Tips for Taking Your Child With Autism to Walt Disney World
Airplanes, Disney World and Autism - OH MY!
Autism Spectrum Disorder (ASD) and travel can be done with the right preparation.
From the time my twins were born (and even before), I dreamed of taking them to Walt Disney World (WDW). After all I met Snow White when I was five and it is, still to this day, my FAVORITE vacation. Fast word a number of years and I finally had my own children and I wanted to share this memory with them.

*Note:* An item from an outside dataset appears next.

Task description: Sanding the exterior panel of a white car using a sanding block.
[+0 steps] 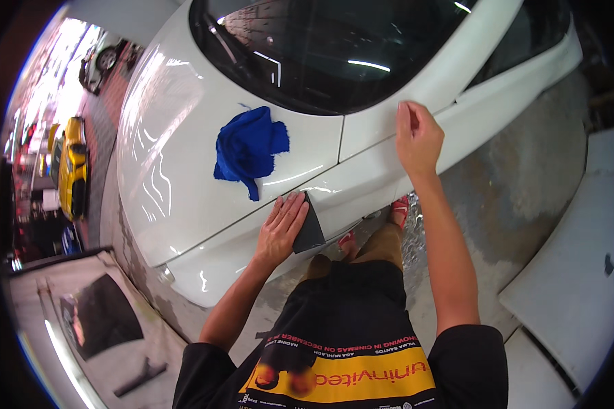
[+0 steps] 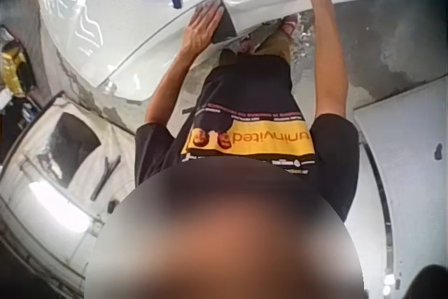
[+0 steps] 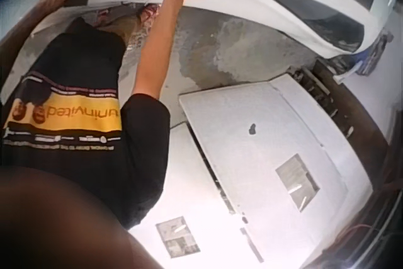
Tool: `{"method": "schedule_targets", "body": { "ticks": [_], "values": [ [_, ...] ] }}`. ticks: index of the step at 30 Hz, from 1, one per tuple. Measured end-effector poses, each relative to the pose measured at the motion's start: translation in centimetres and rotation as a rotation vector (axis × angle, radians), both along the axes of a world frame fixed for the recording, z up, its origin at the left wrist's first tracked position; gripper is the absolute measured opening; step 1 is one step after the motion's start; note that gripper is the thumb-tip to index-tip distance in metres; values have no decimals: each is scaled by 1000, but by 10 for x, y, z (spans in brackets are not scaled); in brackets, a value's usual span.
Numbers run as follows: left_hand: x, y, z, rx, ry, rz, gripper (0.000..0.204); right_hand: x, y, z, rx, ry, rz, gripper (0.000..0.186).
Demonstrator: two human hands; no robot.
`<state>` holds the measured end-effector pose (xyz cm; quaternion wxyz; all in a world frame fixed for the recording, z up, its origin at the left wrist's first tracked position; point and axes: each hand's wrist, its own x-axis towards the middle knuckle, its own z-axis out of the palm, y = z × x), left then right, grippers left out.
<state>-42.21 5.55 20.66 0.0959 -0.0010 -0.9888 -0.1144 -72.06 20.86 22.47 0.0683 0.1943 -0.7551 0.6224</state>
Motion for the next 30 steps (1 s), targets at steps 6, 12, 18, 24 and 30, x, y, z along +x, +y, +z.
{"method": "schedule_targets", "body": {
  "ticks": [6,12,18,24,30],
  "values": [
    [-20,-8,-22,-155,-122,-138,54,-5,-7,-46,-111,88,-129,16],
    [-86,35,-23,-225,-131,-144,57,0,5,-56,-294,-52,-151,18],
    [-11,4,-20,-119,-282,-29,63,5,0,-51,-380,-40,-233,19],
    [-104,56,-28,-121,-129,-88,79,-3,6,-58,-460,-149,-228,33],
    [-36,25,-24,-180,-273,-75,78,-9,10,-58,-433,-97,-262,33]
  ]
}}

What I did not plan for was having a child who would require a little (ok a lot) of "extra" attention. A child with Autism changes your life. Change can be good or change can be bad, it's your decision. For me, I relish change and I welcome challenges!! Autism in children means change is almost impossible so we need to be organized.
My son has Pervasive Development Disorder Not Otherwise Specified (PDD-NOS) which is on the Autism Spectrum and he also has clinical anxiety. Autism is now estimated in 1 out of every 88 children and is prevalent in boys 4 times more than girls. WHOA, you say - INDEED!

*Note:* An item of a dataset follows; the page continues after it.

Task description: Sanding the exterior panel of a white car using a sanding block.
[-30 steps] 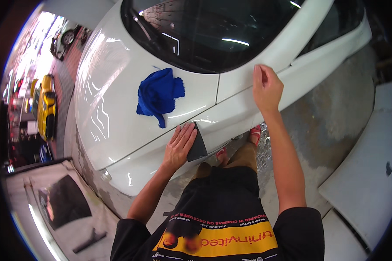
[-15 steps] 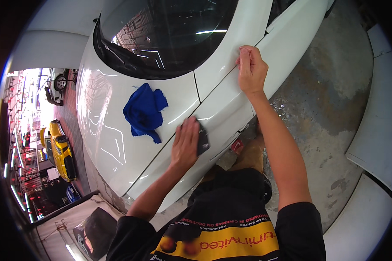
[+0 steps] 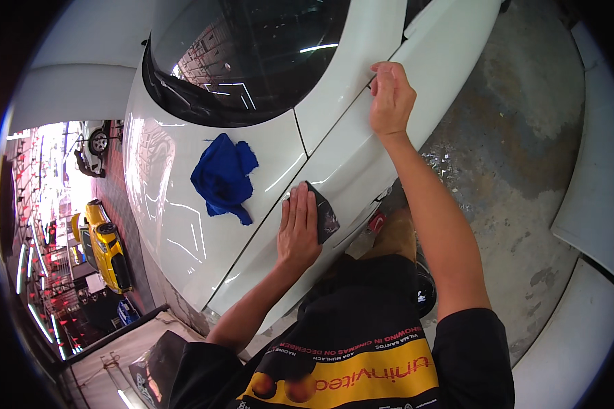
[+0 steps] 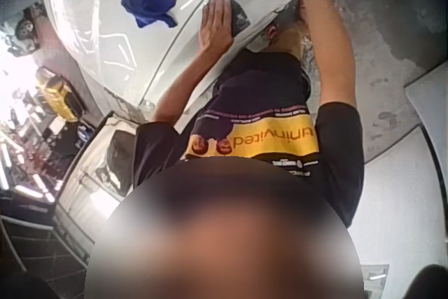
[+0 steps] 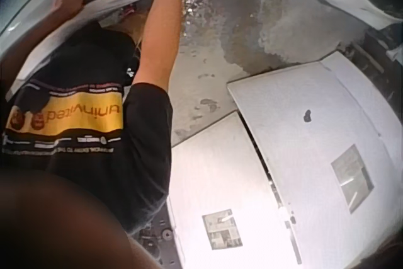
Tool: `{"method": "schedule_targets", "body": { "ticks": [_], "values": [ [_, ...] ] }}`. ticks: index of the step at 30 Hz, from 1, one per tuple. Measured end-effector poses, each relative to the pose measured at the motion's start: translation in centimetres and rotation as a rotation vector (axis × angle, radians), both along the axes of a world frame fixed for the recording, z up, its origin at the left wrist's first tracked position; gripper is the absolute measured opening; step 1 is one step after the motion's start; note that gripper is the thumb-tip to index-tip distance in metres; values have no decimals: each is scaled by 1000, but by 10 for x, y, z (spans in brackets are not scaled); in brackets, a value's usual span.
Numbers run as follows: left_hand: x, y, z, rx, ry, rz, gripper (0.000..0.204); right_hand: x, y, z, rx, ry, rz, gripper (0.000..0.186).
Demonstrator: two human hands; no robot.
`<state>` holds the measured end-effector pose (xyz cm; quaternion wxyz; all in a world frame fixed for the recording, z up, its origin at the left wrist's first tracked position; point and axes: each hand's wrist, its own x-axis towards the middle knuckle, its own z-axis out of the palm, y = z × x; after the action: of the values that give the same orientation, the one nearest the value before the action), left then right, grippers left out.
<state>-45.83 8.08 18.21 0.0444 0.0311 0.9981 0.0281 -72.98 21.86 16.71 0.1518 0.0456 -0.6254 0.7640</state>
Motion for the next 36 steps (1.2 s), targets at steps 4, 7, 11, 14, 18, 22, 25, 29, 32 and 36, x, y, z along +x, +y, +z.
{"method": "schedule_targets", "body": {
  "ticks": [4,7,11,14,18,22,25,29,32,36],
  "values": [
    [-75,39,2,70,101,13,72,4,-9,5,16,31,-6,33],
    [-90,46,5,74,163,8,70,7,-5,5,49,-18,12,32],
    [-16,10,13,-145,-3,53,60,3,2,5,58,18,-9,32],
    [-25,12,11,-83,14,28,65,8,-5,8,158,55,-29,33],
    [-89,35,13,-75,93,-65,65,6,-9,4,80,20,-17,33],
    [-41,9,16,-134,21,-77,68,3,0,2,82,25,-29,33],
    [-34,17,28,12,-27,-3,65,7,-2,2,61,51,-45,34],
    [-126,38,10,94,170,-138,83,4,-8,2,-78,-7,32,36],
    [-116,29,18,125,87,-168,82,-2,1,-3,-256,-163,76,43],
    [-56,7,10,20,14,-125,82,-5,3,-4,-163,-47,27,43]
  ]
}}
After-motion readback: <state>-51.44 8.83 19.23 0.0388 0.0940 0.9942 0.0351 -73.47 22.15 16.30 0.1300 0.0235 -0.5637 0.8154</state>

Faced with these autistic challenges; I was determined not to let them deter us from going to Disney World. Instead we used them to our advantage. We decided to prepare and plan until no stone was left unturned. That is exactly what we did!
At the time of our trip, my twins were 6 years old. We began our preparations one year prior to departure. Here are some tips I hope you find useful for travelling to WDW and beyond! Please understand, these are some of the tips that worked for us, though there are many more things you can do; but I am hoping some of these prove useful to you.
Be Prepared - Strategies We Used to Get Ready for Our Trip
1. Create a Social Story for Each Major Event: We created a specific story for flying and used real pictures from our airport's website. We also created a social story for WDW itself. As parents we forget that children have no reference to WDW as a place so I planned a social story for each park to help them understand the layout.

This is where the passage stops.